THE PROBLEM –
Lines in the data below that contain the word "hand" are to be copied.

======== EXERCISE INPUT

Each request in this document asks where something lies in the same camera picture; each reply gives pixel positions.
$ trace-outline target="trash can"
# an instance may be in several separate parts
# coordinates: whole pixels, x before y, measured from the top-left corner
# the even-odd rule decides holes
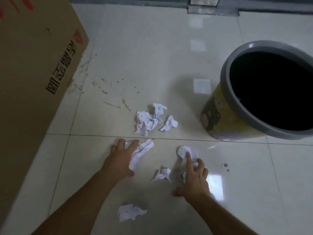
[[[201,123],[222,141],[301,139],[313,135],[312,103],[313,58],[284,43],[254,41],[225,61]]]

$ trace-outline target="glossy tiled floor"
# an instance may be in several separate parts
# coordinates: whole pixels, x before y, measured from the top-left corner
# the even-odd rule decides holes
[[[188,15],[184,9],[120,5],[74,5],[90,38],[72,86],[65,94],[36,159],[1,230],[29,234],[99,168],[118,138],[141,135],[135,113],[157,102],[164,119],[179,122],[167,133],[150,131],[155,147],[135,177],[117,185],[105,201],[92,234],[196,234],[209,230],[182,198],[170,191],[182,183],[178,146],[199,150],[219,203],[259,234],[312,234],[313,138],[263,137],[217,142],[197,114],[208,95],[193,93],[193,79],[219,82],[221,66],[252,40],[283,41],[313,55],[313,17],[241,13],[240,17]],[[161,166],[172,181],[149,184]],[[118,223],[118,207],[148,209]]]

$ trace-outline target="cartoon print on trash can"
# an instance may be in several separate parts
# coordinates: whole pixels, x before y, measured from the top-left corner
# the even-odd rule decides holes
[[[202,111],[202,125],[207,131],[211,131],[213,130],[214,125],[217,125],[220,119],[221,114],[216,108],[214,97],[212,97],[212,99],[206,103],[204,110]]]

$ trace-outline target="cardboard box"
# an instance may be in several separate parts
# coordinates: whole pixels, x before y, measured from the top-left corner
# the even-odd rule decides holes
[[[0,0],[0,225],[88,45],[68,0]]]

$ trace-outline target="person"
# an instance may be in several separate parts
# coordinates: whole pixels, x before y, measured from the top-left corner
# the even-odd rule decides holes
[[[138,144],[139,140],[135,140],[125,149],[125,140],[120,139],[117,146],[111,146],[110,155],[105,159],[102,168],[52,213],[32,235],[90,234],[100,208],[111,190],[123,178],[134,175],[128,166]],[[194,168],[189,153],[186,158],[186,183],[184,187],[174,190],[172,195],[183,196],[214,235],[256,234],[210,197],[206,181],[209,172],[203,161],[198,159],[198,166]]]

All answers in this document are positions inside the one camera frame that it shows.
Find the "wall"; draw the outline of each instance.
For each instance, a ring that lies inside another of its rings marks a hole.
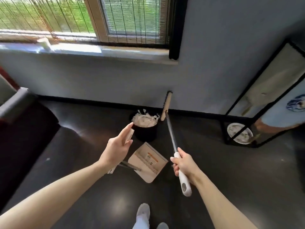
[[[223,114],[282,40],[301,29],[305,0],[189,0],[179,65],[88,56],[0,54],[40,95]]]

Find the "white window sill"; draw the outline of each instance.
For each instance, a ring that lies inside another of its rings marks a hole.
[[[51,50],[47,51],[40,44],[0,43],[0,51],[22,51],[36,54],[47,53],[89,55],[114,58],[124,61],[150,62],[168,65],[178,64],[178,61],[168,58],[168,49],[111,47],[87,44],[59,43],[52,45]]]

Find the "shoe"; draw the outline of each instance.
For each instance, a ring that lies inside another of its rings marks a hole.
[[[168,225],[166,223],[160,223],[158,226],[157,226],[157,229],[169,229],[168,228]]]
[[[142,203],[140,206],[139,206],[139,209],[138,209],[138,212],[137,212],[137,217],[139,215],[146,215],[147,219],[149,219],[150,217],[150,208],[149,208],[149,205],[147,203]]]

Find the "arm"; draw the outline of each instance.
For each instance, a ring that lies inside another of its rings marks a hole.
[[[178,148],[181,158],[170,160],[174,163],[175,175],[178,170],[188,176],[197,187],[210,214],[215,229],[257,229],[257,227],[240,212],[199,169],[191,155]]]
[[[125,143],[131,127],[132,123],[109,140],[96,163],[51,183],[1,215],[0,228],[50,228],[86,190],[125,158],[132,143]]]

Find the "baseboard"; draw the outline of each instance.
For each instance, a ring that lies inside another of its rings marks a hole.
[[[138,106],[138,105],[132,105],[132,104],[118,104],[118,103],[101,102],[101,101],[95,101],[95,100],[82,100],[82,99],[57,97],[57,96],[38,96],[38,97],[39,97],[39,100],[57,101],[57,102],[64,102],[64,103],[70,103],[70,104],[83,104],[83,105],[135,110],[135,111],[138,109],[144,108],[144,109],[154,111],[154,112],[162,112],[162,108],[153,108],[153,107]],[[185,110],[178,110],[178,109],[170,109],[169,113],[170,113],[170,115],[198,117],[198,118],[206,118],[206,119],[213,119],[213,120],[220,120],[220,121],[227,121],[227,122],[239,122],[239,123],[244,123],[244,124],[247,123],[251,119],[248,117],[226,116],[226,115],[222,115],[222,114],[185,111]]]

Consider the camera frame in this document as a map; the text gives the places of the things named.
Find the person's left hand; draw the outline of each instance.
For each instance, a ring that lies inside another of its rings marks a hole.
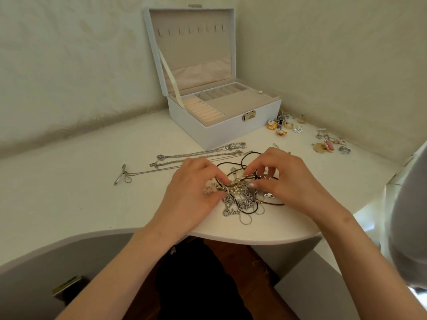
[[[172,240],[179,240],[211,212],[222,198],[223,191],[205,198],[206,182],[212,178],[229,184],[227,176],[206,158],[187,158],[174,173],[150,225]]]

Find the hand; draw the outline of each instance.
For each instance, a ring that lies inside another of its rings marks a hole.
[[[257,175],[263,177],[266,168],[266,178],[252,181],[254,188],[274,194],[287,206],[304,213],[314,221],[322,219],[325,213],[340,206],[316,180],[301,158],[276,148],[269,148],[248,165],[244,175],[250,175],[256,170]],[[276,169],[279,171],[278,180],[271,178]]]
[[[187,158],[174,173],[150,226],[177,241],[196,226],[212,211],[226,194],[214,192],[205,198],[206,182],[217,178],[224,184],[230,180],[206,158]]]

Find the forearm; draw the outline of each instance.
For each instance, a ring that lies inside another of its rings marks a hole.
[[[316,221],[331,247],[359,316],[368,319],[427,319],[424,308],[381,255],[355,218],[339,204],[333,217]]]
[[[89,283],[57,320],[120,320],[147,275],[173,242],[150,224]]]

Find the pink gemstone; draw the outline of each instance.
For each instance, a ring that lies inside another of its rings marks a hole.
[[[334,145],[332,145],[332,143],[329,140],[326,139],[324,141],[324,144],[328,148],[328,151],[334,151],[335,150]]]

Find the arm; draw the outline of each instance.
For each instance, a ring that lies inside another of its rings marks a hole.
[[[287,206],[310,217],[322,231],[363,320],[427,319],[427,312],[381,255],[353,215],[315,179],[304,162],[269,148],[245,171],[267,177],[252,187],[274,194]],[[278,180],[270,179],[276,170]]]
[[[227,176],[205,158],[187,158],[175,172],[152,220],[67,306],[57,320],[121,320],[157,261],[225,197],[205,198],[208,180]]]

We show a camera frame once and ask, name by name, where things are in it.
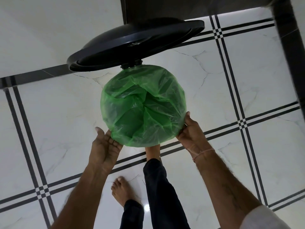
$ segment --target black trash can lid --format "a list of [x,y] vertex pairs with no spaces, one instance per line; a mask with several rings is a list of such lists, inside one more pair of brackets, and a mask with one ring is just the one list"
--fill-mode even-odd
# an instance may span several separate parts
[[72,54],[71,71],[95,71],[109,67],[134,66],[139,60],[170,49],[204,30],[202,20],[157,18],[129,23],[106,31]]

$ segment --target hand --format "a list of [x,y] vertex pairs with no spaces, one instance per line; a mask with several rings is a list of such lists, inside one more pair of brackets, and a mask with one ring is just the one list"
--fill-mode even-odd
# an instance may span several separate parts
[[185,114],[185,126],[176,136],[180,143],[190,152],[192,157],[201,151],[211,149],[203,131],[196,121],[190,118],[190,112]]
[[101,128],[95,127],[95,129],[97,137],[92,142],[89,165],[108,175],[114,167],[123,145],[110,137],[110,130],[104,134]]

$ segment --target forearm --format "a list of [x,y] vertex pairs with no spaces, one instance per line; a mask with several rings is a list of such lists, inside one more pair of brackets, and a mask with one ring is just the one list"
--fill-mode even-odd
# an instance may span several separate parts
[[245,216],[261,205],[227,168],[215,151],[196,158],[197,168],[211,197],[220,227],[237,229]]
[[88,165],[51,229],[92,229],[106,178]]

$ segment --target bracelet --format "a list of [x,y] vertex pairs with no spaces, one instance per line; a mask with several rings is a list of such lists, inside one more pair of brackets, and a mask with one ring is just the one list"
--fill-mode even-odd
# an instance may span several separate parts
[[196,159],[198,156],[200,156],[201,154],[204,154],[205,152],[207,152],[207,151],[212,151],[212,150],[215,151],[215,149],[213,149],[213,148],[207,149],[207,150],[204,150],[204,151],[200,151],[200,153],[198,153],[198,154],[193,158],[193,161],[195,162],[195,159]]

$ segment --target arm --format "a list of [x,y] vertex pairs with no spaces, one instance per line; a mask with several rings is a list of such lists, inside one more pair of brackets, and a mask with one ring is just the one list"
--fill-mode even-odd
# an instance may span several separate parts
[[93,228],[106,178],[123,147],[110,137],[109,130],[106,134],[96,130],[89,163],[51,229]]
[[189,112],[185,116],[186,127],[177,136],[181,144],[195,158],[196,166],[211,197],[220,227],[237,229],[246,215],[261,203],[230,172],[222,159],[208,143],[201,128]]

================

RESULT BELOW –
Find the person's left hand; draw the outline of each instance.
Find the hand; draw the outline of each instance.
$ segment --target hand --format "a list of [x,y] vertex pairs with no spaces, one instance per line; a mask with several rings is a list of such lists, inside one more pair of brackets, and a mask with one ring is just the one list"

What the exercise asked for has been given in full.